> -----Original Message-----
From: Dave Harvey [mailto:xxxxx@syssoftsol.com]
Sent: Monday, April 29, 2002 9:07 PM
To: NT Developers Interest List
Subject: [ntdev] Re: Philosophical Rant [was Re: Writing
Drivers in Ja va]“Peter Viscarola” wrote in message
> news:xxxxx@ntdev…
> >
> > “Roddy, Mark” wrote in message
> > news:xxxxx@ntdev…
> …
> > > Until vendors care enough to make sure that competent programmers
> > > are producing reliable drivers, nothing is going to change.
> > >
> >
> > But don’t you see: Fast moving markets make this impractical. Even
> > when you know what you’re doing, you need a LOT of test
> time. Well,
> > at least I do, maybe your code is different.
> >
>
> (Mark writes his in C++…)
Sure, my code has bugs. Good processes can catch most of those bugs early -
like before they become a customer experience. ‘Fast moving markets’ are
indeed a problem, but so is performance.

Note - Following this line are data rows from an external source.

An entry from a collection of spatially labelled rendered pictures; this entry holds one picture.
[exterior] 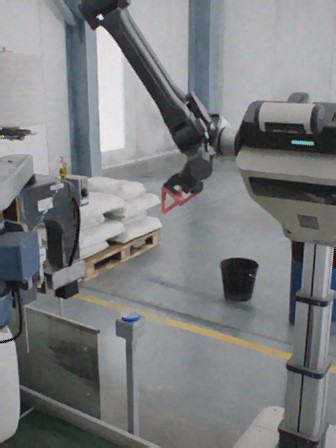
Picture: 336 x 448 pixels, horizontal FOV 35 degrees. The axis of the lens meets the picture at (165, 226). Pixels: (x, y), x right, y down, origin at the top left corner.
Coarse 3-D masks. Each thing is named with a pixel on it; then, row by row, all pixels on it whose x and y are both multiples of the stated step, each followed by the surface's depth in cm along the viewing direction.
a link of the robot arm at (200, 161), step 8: (200, 120) 134; (200, 128) 134; (208, 136) 136; (176, 144) 136; (192, 144) 136; (200, 144) 132; (184, 152) 135; (192, 152) 131; (200, 152) 131; (208, 152) 134; (192, 160) 130; (200, 160) 129; (208, 160) 130; (192, 168) 131; (200, 168) 130; (208, 168) 130; (192, 176) 131; (200, 176) 131; (208, 176) 131
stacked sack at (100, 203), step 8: (96, 192) 471; (96, 200) 443; (104, 200) 442; (112, 200) 448; (120, 200) 456; (80, 208) 418; (88, 208) 423; (96, 208) 429; (104, 208) 437; (112, 208) 447; (88, 216) 423
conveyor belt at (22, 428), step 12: (24, 408) 206; (24, 420) 199; (36, 420) 199; (48, 420) 199; (60, 420) 199; (24, 432) 192; (36, 432) 192; (48, 432) 192; (60, 432) 192; (72, 432) 192; (84, 432) 192; (0, 444) 186; (12, 444) 186; (24, 444) 186; (36, 444) 186; (48, 444) 186; (60, 444) 186; (72, 444) 186; (84, 444) 186; (96, 444) 186; (108, 444) 186
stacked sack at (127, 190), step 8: (96, 184) 500; (104, 184) 499; (112, 184) 496; (120, 184) 495; (128, 184) 498; (136, 184) 501; (104, 192) 487; (112, 192) 483; (120, 192) 480; (128, 192) 486; (136, 192) 495; (144, 192) 508
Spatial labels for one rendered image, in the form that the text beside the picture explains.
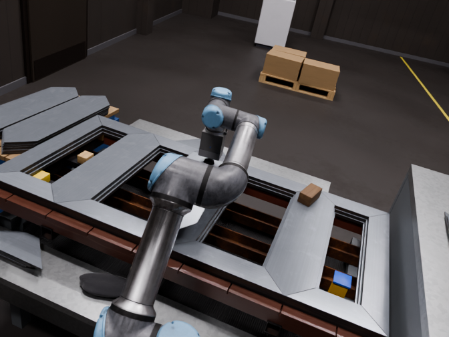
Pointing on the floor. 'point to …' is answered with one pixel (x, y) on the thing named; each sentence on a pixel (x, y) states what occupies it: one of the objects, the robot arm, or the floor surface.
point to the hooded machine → (274, 23)
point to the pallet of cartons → (299, 71)
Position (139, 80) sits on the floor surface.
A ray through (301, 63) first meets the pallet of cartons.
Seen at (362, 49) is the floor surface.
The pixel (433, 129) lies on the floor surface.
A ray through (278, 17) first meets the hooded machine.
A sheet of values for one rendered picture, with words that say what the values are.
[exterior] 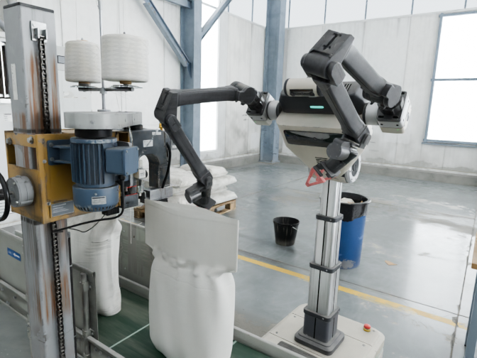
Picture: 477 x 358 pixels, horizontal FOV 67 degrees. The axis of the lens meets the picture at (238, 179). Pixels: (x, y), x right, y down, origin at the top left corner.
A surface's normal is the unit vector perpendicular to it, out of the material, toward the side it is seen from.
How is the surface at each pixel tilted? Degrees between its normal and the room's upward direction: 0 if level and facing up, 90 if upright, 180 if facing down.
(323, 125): 40
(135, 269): 90
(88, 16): 90
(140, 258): 90
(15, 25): 90
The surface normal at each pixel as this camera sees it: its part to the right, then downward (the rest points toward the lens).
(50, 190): 0.82, 0.14
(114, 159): -0.18, 0.18
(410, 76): -0.57, 0.14
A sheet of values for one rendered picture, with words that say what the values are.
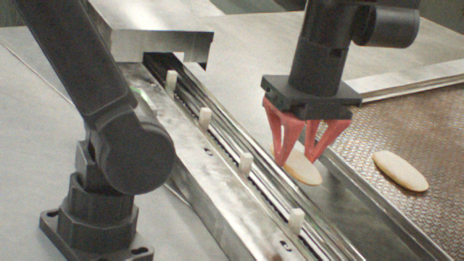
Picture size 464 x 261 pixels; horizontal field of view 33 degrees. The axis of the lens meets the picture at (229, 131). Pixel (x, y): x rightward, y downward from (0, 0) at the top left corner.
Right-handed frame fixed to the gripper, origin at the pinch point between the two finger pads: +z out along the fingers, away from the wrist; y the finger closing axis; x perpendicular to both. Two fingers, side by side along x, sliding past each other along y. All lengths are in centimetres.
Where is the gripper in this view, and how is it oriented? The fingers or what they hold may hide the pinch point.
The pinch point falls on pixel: (294, 157)
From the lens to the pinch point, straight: 92.6
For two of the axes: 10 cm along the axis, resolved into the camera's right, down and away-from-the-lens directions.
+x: -4.1, -4.5, 7.9
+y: 8.9, -0.2, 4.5
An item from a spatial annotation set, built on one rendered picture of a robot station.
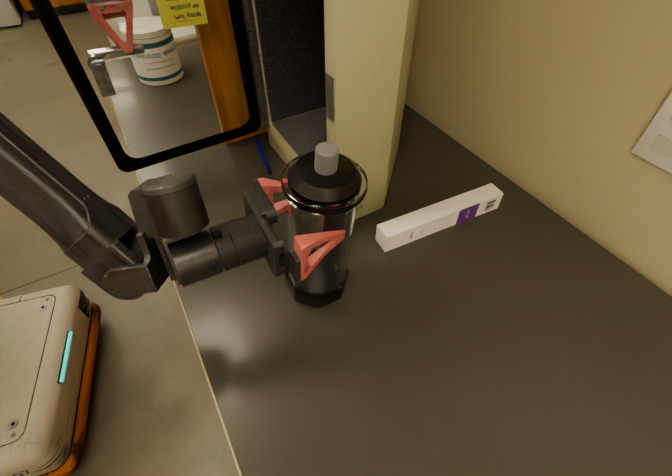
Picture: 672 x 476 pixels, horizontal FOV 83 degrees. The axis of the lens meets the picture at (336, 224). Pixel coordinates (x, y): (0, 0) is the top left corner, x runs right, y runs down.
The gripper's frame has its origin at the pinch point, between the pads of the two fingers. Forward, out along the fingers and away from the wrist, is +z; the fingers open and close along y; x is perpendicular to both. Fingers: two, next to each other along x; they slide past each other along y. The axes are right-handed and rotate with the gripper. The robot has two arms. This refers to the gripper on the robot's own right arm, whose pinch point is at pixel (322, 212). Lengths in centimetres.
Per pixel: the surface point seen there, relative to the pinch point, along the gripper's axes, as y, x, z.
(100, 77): 38.3, -5.5, -20.9
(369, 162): 10.0, 3.2, 14.6
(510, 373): -26.8, 14.8, 16.4
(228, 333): -1.6, 17.5, -16.2
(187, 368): 45, 114, -31
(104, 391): 51, 116, -61
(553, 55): 8, -11, 50
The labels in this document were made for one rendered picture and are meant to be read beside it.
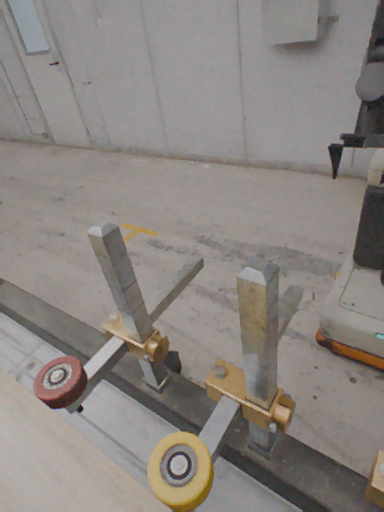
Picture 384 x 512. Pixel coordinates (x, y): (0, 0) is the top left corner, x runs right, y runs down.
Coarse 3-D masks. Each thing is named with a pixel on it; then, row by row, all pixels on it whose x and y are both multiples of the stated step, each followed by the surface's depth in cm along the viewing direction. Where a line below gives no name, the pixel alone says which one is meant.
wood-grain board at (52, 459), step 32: (0, 384) 54; (0, 416) 50; (32, 416) 49; (0, 448) 46; (32, 448) 45; (64, 448) 44; (96, 448) 44; (0, 480) 42; (32, 480) 42; (64, 480) 41; (96, 480) 41; (128, 480) 40
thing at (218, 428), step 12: (288, 288) 68; (300, 288) 67; (288, 300) 65; (300, 300) 68; (288, 312) 63; (216, 408) 50; (228, 408) 50; (216, 420) 48; (228, 420) 48; (204, 432) 47; (216, 432) 47; (228, 432) 49; (216, 444) 46; (216, 456) 47
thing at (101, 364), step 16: (192, 256) 81; (176, 272) 77; (192, 272) 78; (160, 288) 73; (176, 288) 74; (160, 304) 70; (112, 352) 61; (96, 368) 59; (96, 384) 59; (80, 400) 57
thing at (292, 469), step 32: (0, 288) 110; (32, 320) 95; (64, 320) 93; (64, 352) 91; (96, 352) 82; (128, 384) 74; (160, 384) 69; (192, 384) 71; (160, 416) 73; (192, 416) 65; (224, 448) 61; (256, 448) 57; (288, 448) 58; (256, 480) 61; (288, 480) 54; (320, 480) 54; (352, 480) 53
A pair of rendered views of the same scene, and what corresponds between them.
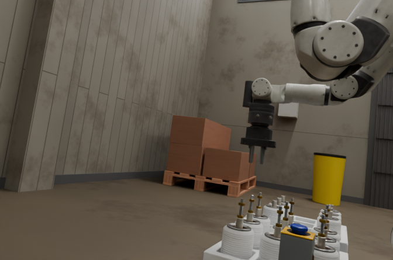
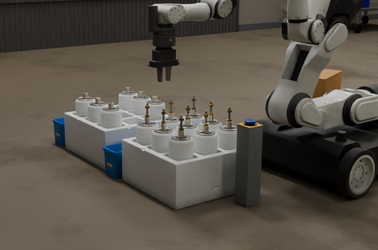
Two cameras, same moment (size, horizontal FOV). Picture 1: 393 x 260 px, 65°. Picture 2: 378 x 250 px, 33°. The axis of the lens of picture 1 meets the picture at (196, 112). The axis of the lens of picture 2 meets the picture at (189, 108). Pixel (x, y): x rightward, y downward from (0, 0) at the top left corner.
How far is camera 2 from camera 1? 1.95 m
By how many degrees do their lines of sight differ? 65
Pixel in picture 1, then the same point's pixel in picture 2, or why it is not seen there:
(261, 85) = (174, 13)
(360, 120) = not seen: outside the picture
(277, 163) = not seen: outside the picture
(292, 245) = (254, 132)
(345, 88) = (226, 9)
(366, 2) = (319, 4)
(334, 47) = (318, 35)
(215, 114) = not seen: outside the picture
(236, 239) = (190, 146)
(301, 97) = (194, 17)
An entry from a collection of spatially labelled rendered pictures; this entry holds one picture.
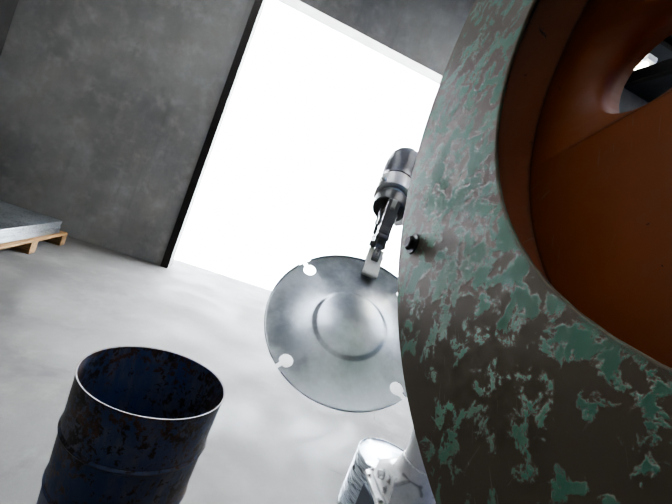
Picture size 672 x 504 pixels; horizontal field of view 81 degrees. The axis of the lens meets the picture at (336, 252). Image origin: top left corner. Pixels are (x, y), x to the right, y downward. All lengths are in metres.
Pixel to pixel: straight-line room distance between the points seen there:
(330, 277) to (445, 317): 0.41
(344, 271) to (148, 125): 4.26
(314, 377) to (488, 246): 0.39
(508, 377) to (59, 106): 5.03
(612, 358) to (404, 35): 5.24
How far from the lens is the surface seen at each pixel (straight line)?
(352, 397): 0.64
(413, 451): 1.16
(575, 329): 0.25
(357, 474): 1.86
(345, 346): 0.66
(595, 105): 0.44
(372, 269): 0.74
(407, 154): 0.99
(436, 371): 0.34
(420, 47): 5.43
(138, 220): 4.86
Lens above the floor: 1.09
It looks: 3 degrees down
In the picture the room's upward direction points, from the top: 21 degrees clockwise
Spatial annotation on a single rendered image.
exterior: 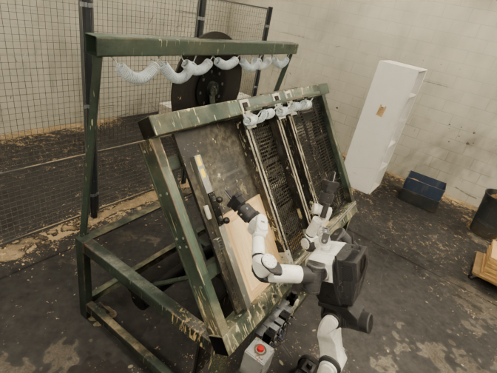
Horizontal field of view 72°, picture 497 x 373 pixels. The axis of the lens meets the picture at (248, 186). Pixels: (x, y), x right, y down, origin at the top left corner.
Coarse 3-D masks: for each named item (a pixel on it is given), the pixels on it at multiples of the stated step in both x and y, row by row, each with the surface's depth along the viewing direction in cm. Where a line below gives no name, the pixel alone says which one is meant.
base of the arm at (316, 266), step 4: (308, 260) 182; (308, 264) 175; (312, 264) 175; (316, 264) 177; (320, 264) 178; (324, 264) 180; (312, 268) 173; (316, 268) 173; (320, 268) 173; (324, 268) 175; (308, 292) 174; (312, 292) 174; (316, 292) 174
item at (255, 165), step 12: (264, 108) 214; (240, 120) 224; (264, 120) 218; (240, 132) 227; (252, 144) 229; (252, 156) 227; (252, 168) 230; (264, 180) 232; (264, 192) 231; (264, 204) 234; (276, 216) 236; (276, 228) 234; (288, 252) 240; (288, 264) 238
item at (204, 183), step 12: (204, 168) 194; (204, 180) 192; (204, 192) 193; (216, 228) 196; (228, 240) 199; (228, 252) 198; (228, 264) 200; (240, 276) 203; (240, 288) 201; (240, 300) 204
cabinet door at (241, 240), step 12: (252, 204) 226; (228, 216) 206; (228, 228) 204; (240, 228) 213; (240, 240) 212; (240, 252) 210; (276, 252) 238; (240, 264) 208; (252, 276) 215; (252, 288) 213; (264, 288) 222; (252, 300) 211
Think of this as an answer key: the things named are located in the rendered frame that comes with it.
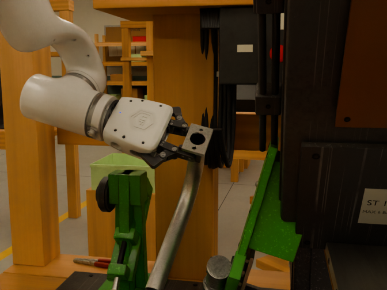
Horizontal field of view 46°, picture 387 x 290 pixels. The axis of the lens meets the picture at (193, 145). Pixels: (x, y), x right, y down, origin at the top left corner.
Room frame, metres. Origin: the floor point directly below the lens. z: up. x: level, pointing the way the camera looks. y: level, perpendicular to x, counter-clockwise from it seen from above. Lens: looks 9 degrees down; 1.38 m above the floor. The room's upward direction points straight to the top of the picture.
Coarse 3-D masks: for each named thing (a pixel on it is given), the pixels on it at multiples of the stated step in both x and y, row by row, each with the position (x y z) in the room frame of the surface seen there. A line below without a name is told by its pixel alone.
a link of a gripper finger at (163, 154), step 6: (180, 144) 0.77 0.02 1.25; (180, 150) 0.77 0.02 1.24; (162, 156) 0.76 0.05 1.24; (168, 156) 0.76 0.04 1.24; (174, 156) 0.77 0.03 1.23; (180, 156) 0.77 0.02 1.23; (186, 156) 0.77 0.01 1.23; (192, 156) 0.76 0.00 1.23; (198, 156) 0.77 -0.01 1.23; (198, 162) 0.78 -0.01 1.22
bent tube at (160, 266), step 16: (192, 128) 0.78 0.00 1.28; (208, 128) 0.78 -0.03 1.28; (192, 144) 0.76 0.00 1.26; (192, 176) 0.83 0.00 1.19; (192, 192) 0.83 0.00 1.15; (176, 208) 0.83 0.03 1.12; (192, 208) 0.84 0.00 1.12; (176, 224) 0.79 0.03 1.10; (176, 240) 0.78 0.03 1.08; (160, 256) 0.75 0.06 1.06; (160, 272) 0.73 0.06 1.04; (160, 288) 0.71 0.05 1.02
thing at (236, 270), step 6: (234, 258) 0.64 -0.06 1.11; (240, 258) 0.64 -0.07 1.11; (234, 264) 0.63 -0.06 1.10; (240, 264) 0.63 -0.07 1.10; (234, 270) 0.63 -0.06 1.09; (240, 270) 0.63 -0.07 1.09; (234, 276) 0.62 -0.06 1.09; (240, 276) 0.62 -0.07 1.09; (228, 282) 0.63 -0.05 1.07; (234, 282) 0.62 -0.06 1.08; (228, 288) 0.64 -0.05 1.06; (234, 288) 0.64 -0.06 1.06
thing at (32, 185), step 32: (0, 32) 1.13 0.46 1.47; (160, 32) 1.05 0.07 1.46; (192, 32) 1.04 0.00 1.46; (0, 64) 1.13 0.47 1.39; (32, 64) 1.12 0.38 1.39; (160, 64) 1.05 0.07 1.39; (192, 64) 1.04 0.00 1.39; (160, 96) 1.05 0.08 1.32; (192, 96) 1.04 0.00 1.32; (32, 128) 1.12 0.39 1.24; (32, 160) 1.12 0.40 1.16; (32, 192) 1.12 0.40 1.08; (160, 192) 1.06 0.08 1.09; (32, 224) 1.12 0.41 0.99; (160, 224) 1.06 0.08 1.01; (192, 224) 1.04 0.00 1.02; (32, 256) 1.12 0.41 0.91; (192, 256) 1.04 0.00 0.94
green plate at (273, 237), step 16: (272, 144) 0.65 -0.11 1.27; (272, 160) 0.64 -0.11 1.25; (272, 176) 0.65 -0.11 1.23; (256, 192) 0.64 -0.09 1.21; (272, 192) 0.65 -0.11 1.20; (256, 208) 0.64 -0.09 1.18; (272, 208) 0.65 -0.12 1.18; (256, 224) 0.65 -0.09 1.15; (272, 224) 0.65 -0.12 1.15; (288, 224) 0.64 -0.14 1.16; (240, 240) 0.74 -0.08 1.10; (256, 240) 0.65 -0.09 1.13; (272, 240) 0.65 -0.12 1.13; (288, 240) 0.64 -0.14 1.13; (288, 256) 0.64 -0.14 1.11
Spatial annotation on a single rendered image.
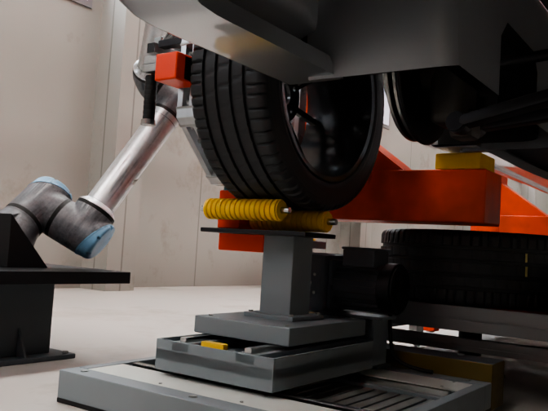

I pulled the 20% number out of the
air, choosing a value that was big enough that nobody would say that it was
unrealistic as a point where the trade off between reliabilty and
performance tipped to performance. The industry rule-of thumb in the fault
tolerant/highly available systems world has been and continues to be
something like 5%: customers will accept a 5% performance degradation for
5-9’s of reliability.
As far as I know there is no architectural solution to the problem of poor
software quality that does not incur an unacceptable performance
degradation. The solution to poor software quality is, surprisingly enough,
to improve the quality of the software.